Last on His List
Elizabeth's side: His work devours our time together
James and I met at Bair Lake Bible Camp in 1987. It was love at camp site. We were married five years later.
Since then, we've given 15 years of our lives to a camping ministry. Camp ministry requires a huge commitment of James's time and energy. Though it's been a joy, it's also a constant struggle for him to make time for me and our kids.
It feels as if too much of the year goes by, especially in the summer, when work steals our together time. The 12-hour-plus workdays seem never to end.
Sure, I knew what we were getting into when we joined the ministry. But I'd hoped we would spend more time together, side-by-side.
Again and again, James will say, "I'll be home in ten minutes." Then something will happen at camp, and he won't be home for hours. The worst part is he always has great excuses: "I had to call a homesick camper's mom," or "A staff member was struggling and needed to talk."
How can I compete for his attention when I'm up against a hundred immediate ministry needs? I constantly feel as if I'm in the back seat, a low priority on his list.
Lately, his speaking and writing hobbies have become more like a second job. Now even when he's home, he's working on that stuff.
It feels as if I, and our time together, keep falling lower on James's list of priorities.
James's side: It's hard to know when to walk away
I love Elizabeth. I love our time together.
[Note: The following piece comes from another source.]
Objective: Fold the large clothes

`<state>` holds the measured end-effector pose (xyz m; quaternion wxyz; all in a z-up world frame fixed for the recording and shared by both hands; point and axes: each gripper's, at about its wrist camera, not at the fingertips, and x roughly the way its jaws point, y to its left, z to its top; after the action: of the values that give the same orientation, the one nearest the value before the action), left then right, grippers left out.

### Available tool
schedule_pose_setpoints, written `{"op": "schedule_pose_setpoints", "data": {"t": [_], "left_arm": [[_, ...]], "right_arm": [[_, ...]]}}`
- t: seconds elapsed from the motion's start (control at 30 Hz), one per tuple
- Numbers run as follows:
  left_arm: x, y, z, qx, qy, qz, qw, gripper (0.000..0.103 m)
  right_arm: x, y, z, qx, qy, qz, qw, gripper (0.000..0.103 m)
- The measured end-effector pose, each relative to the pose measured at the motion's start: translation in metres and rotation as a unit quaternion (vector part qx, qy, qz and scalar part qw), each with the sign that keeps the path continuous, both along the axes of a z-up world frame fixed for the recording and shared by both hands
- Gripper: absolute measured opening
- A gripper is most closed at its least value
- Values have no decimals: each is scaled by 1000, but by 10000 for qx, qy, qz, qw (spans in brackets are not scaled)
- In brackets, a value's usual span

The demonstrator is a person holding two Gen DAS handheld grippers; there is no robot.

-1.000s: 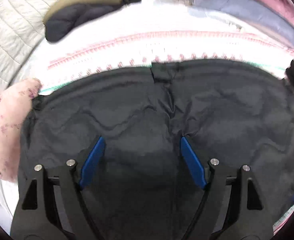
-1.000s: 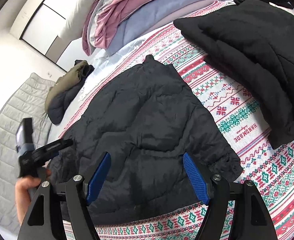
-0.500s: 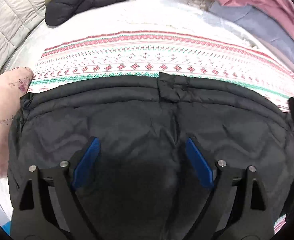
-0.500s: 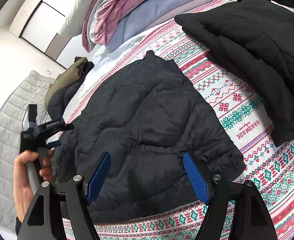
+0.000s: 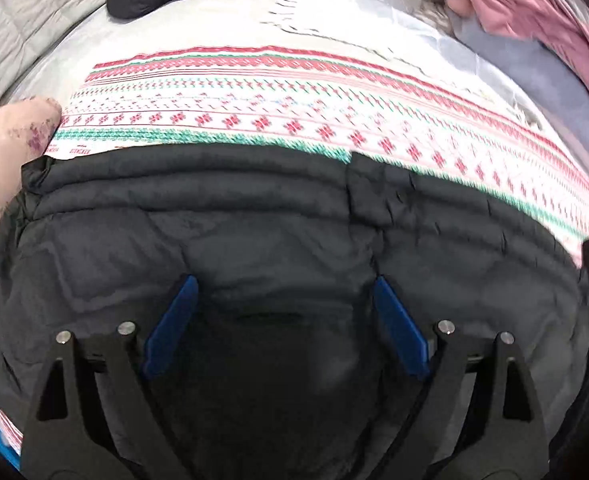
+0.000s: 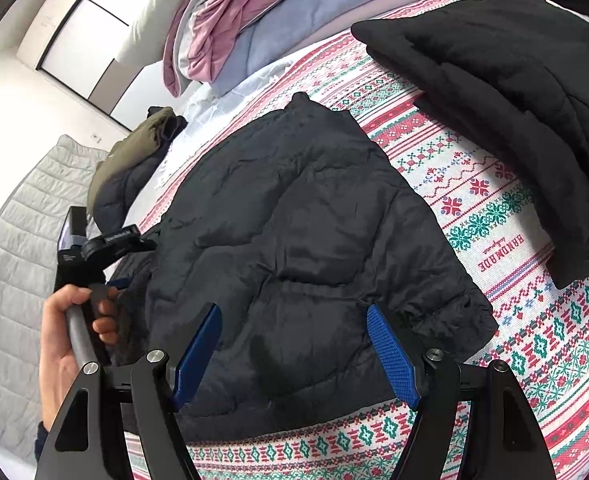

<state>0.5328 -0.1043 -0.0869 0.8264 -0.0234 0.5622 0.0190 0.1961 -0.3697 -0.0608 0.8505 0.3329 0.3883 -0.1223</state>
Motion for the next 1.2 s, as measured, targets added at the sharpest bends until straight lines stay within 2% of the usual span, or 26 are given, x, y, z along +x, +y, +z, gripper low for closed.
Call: {"op": "schedule_pose_setpoints", "data": {"t": [0.1,0.3,0.37,0.47,0.57,0.63,0.7,0.77,0.83,0.9,0.97,1.03,1.13,1.2], "left_arm": [[11,3,-11,-84,121,116,9998,90],[11,-8,-25,327,41,34,9995,90],[9,-6,-19,200,45,-1,9998,90],[-2,12,3,-184,-48,138,9997,90],[-43,30,37,-340,-652,309,9968,90],[-86,30,56,-392,-1014,12,9941,90],[-123,26,60,-347,-1140,-234,9926,90],[-159,22,54,-466,-980,-576,9924,90],[-186,23,44,-623,-886,-649,9920,90],[-201,24,31,-604,-934,-722,9912,90],[-203,24,12,-411,-896,-812,9918,90],[-199,26,0,-322,-822,-759,9932,90],[-198,20,-5,-92,-936,-852,9919,90],[-199,13,-6,135,-992,-1017,9898,90]], "right_arm": [[0,0,0,-14,9,1,10000,76],[2,2,-1,-50,55,18,10000,76],[2,1,-1,3,45,9,10000,76],[0,-1,-1,69,-5,8,10000,76],[-4,-6,1,165,-86,-49,9998,76],[-10,-11,3,271,-209,-152,9993,76],[-16,-15,6,355,-329,-228,9986,76],[-23,-20,8,440,-431,-321,9976,76],[-32,-27,8,594,-451,-543,9957,76],[-45,-39,4,915,-410,-968,9902,76],[-60,-51,-6,1342,-438,-1482,9788,76],[-69,-58,-17,1542,-396,-1813,9705,76],[-67,-62,-30,1575,-130,-1973,9675,76],[-60,-61,-42,1794,-12,-1889,9655,76]]}}
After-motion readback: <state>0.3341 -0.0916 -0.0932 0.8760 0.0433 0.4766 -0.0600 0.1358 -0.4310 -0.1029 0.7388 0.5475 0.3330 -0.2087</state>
I also love my work at the camp.I I wouldn't trade working with staff and campers for any other job in the world. But it seems something is going on every minute of every day that needs my attention. It's too easy to lose myself in the work.
It's not fair, but I constantly battle with the attitude that Elizabeth will always be there—in ten minutes, or tomorrow—but the work needs of the moment must be dealt with immediately. While I know that's not true, those thoughts constantly guide my quick, what-do-I-have-to-do-now decisions.
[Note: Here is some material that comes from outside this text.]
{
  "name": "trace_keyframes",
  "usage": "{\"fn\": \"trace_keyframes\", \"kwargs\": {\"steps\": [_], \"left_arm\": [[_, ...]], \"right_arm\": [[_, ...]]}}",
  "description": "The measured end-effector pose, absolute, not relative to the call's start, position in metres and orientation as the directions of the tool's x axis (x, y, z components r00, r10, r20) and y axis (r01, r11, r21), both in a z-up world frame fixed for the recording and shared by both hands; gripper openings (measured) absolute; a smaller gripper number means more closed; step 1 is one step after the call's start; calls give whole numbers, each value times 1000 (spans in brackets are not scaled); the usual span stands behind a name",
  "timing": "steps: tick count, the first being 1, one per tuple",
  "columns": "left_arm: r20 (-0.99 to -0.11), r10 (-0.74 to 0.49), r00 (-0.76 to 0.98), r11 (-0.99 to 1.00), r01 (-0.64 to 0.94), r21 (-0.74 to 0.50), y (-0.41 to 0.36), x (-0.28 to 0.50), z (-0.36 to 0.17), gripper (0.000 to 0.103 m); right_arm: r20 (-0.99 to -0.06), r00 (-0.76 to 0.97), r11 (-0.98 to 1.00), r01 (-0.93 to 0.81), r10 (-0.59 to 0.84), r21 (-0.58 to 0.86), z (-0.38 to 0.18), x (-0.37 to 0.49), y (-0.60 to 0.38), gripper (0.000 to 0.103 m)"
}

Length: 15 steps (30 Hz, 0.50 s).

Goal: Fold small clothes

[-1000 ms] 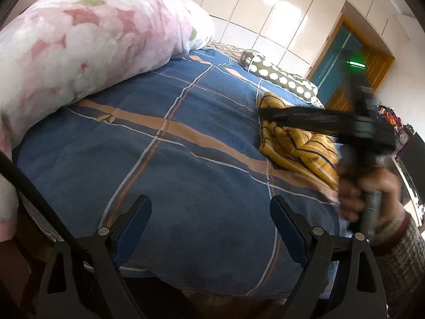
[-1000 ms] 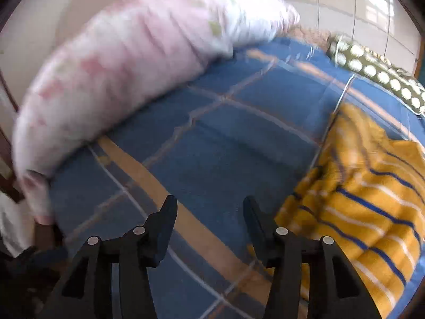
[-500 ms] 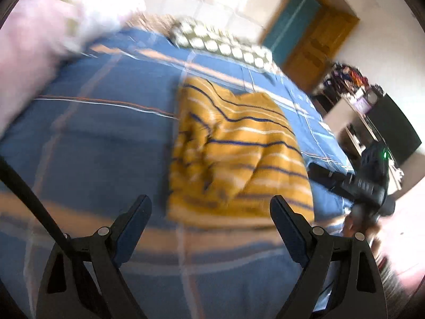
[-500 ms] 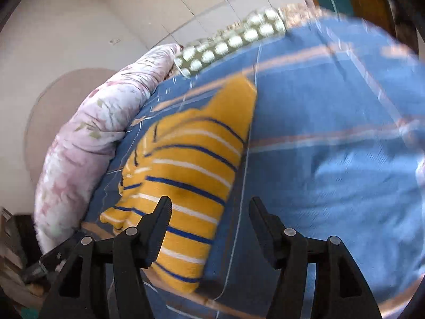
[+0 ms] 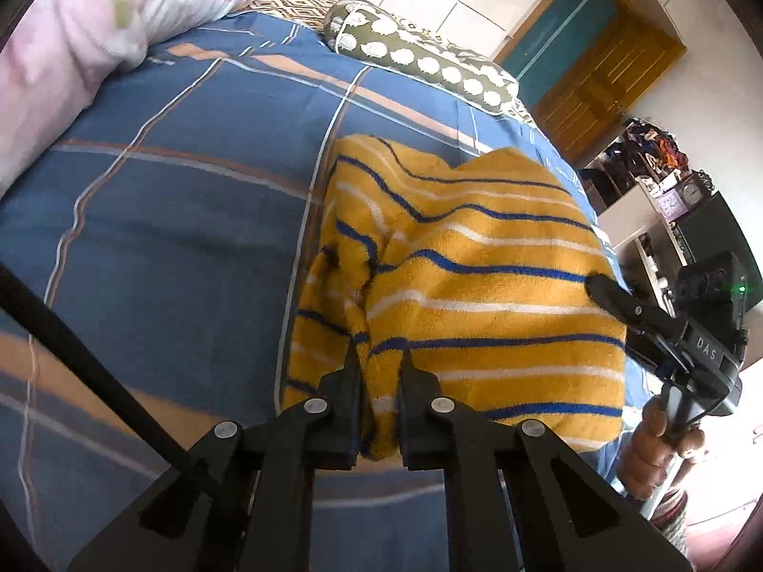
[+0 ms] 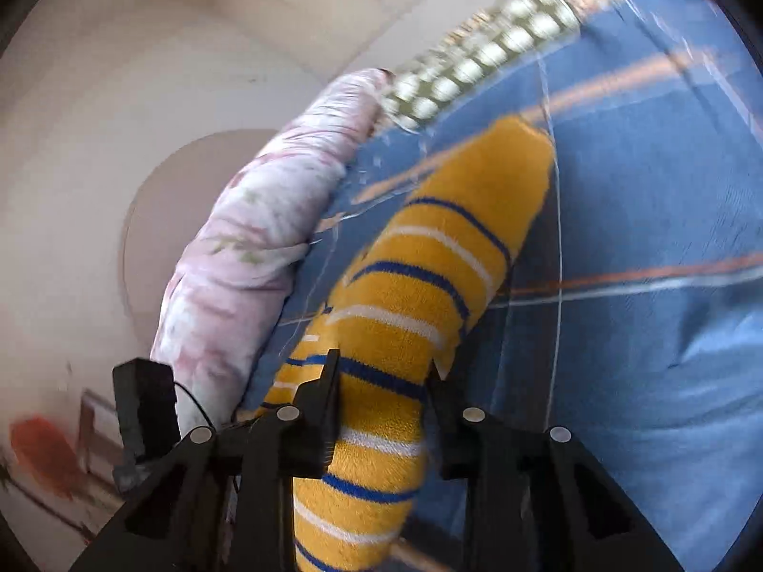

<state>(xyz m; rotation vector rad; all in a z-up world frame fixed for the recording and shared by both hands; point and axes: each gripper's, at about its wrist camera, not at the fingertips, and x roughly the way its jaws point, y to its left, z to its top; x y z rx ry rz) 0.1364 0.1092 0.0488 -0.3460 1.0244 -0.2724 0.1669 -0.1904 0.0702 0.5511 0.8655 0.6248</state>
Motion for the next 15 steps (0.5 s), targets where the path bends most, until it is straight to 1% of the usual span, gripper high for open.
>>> {"fn": "trace_keyframes", "kwargs": {"steps": [2,3,4,5,6,7,8,10,11,12,13,14,15], "left_arm": [[-825,-325,463,936,35,-350,102,136,25,12],[-840,-311,444,942,23,-336,99,140,15,14],[-847,-301,439,944,12,-329,98,143,4,15],[-836,-302,459,942,9,-335,99,142,1,17],[-832,-304,465,941,10,-338,100,141,3,17],[-830,-305,467,941,12,-338,101,140,6,19],[-829,-302,470,942,12,-337,103,137,9,23],[-828,-294,477,943,6,-332,110,129,15,24],[-823,-292,487,944,8,-331,112,123,20,24],[-816,-282,505,947,11,-320,113,115,24,24],[-810,-266,522,953,14,-304,113,107,29,27],[-805,-249,539,959,19,-284,114,99,32,32],[-798,-232,557,964,22,-265,115,89,35,39]], "right_arm": [[-624,485,785,-288,613,548,58,160,-177,34],[-675,472,823,-279,566,495,47,161,-168,41],[-725,456,856,-263,517,444,33,162,-163,45],[-744,458,874,-247,486,418,24,161,-163,55],[-735,471,873,-231,487,430,23,159,-168,62],[-721,483,865,-208,497,457,28,155,-176,62],[-701,512,861,-188,496,472,36,150,-184,62],[-662,605,884,-171,443,436,61,140,-195,61],[-642,644,896,-170,416,411,74,137,-198,56],[-630,661,899,-169,407,404,83,138,-197,41],[-625,662,895,-169,414,413,89,142,-197,34],[-624,647,882,-177,438,436,92,148,-193,25],[-626,630,872,-186,460,453,91,155,-189,18]]}}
There's simply a difference in the urgency of work versus home demands. And I'm sure it doesn't help that I'm horrible at noticing whether a minute or an hour has passed.
The reality is that this will never be a nine-to-five job. I can be at work anytime from 6 a.m. until 2 a.m. I know I need to get home more, but there always seems to be some new emergency, conversation, decision, or activity that draws me away.
What frustrates me is that I seem only to get an hour here or an hour there with Elizabeth and the twins. If we're lucky, we get one day a week of extended time together.
Honestly, I think Elizabeth might be too easy on me. She loves the ministry too, so she tends to let me off the hook for broken promises.
There has got to be a way she can help keep me in check.
What they did
Two years ago, a friend told James and Elizabeth that he and his wife had also struggled with making time for each other, and had found help from a simple time-management chart.
On the chart, each day of the week is split into three sections—mornings, afternoons, and evenings.
At the beginning of each week, James and Elizabeth sit down and do their best to map out his time—when he's home, and when he'll be at work. During the busy summer, James must be home for a minimum of seven calendar sections—a total of two and a third days. Running in and out of the house for an hour doesn't count. He must spend one third or more of that day at home.
During the slower seasons, on the other hand, James must be home a minimum of nine sections, or three days.
"It's simple," Elizabeth says. "Within reason, no matter what comes up, James has to stop what he's doing and come home as scheduled."
The plan includes boundaries they've both agreed upon. For example, work is work. "Writing and preparation for speaking don't count as home time," Elizabeth explains. "Even if he happens to be at home while he's doing them."
A key benefit to this system is the built-in "excuse" James has when facing camp issues. "Now if something comes up when I'm supposed to head home, I'll say, 'Sorry, I can't help you with that right now,'" James says. "I explain that I have a prior commitment with my family and suggest we talk about it tomorrow."
At first it was difficult for him to tear himself away. Yet after his initial struggle, even his staff has gotten into the habit of asking, "Can we talk now, or are you on the way to family time?"
If an emergency forces him to change plans, James has to make up the time elsewhere on the calendar. So despite the schedule, there's room to change things on the fly.
"The simple act of planning is really what fixed our problem," Elizabeth says. "The time we spend with a white board helps us talk through the week."
"It forces us to communicate," James agrees. "Planning together ensures we keep the right priorities and expectations."
Sure, there are times when camp life overrides the plan, but now that they focus on needs and talk through the expectations, the ministry no longer seems to devour quite as much of their time together.
"James never seemed to have boundaries before," Elizabeth says. "It's so nice to know that he'll be home, that we can make plans, and that our time together is a priority." Although they remain committed to his work with the camp, James is able to show Elizabeth his commitment to her through taking the time to plan and follow through with this simple scheduling tool.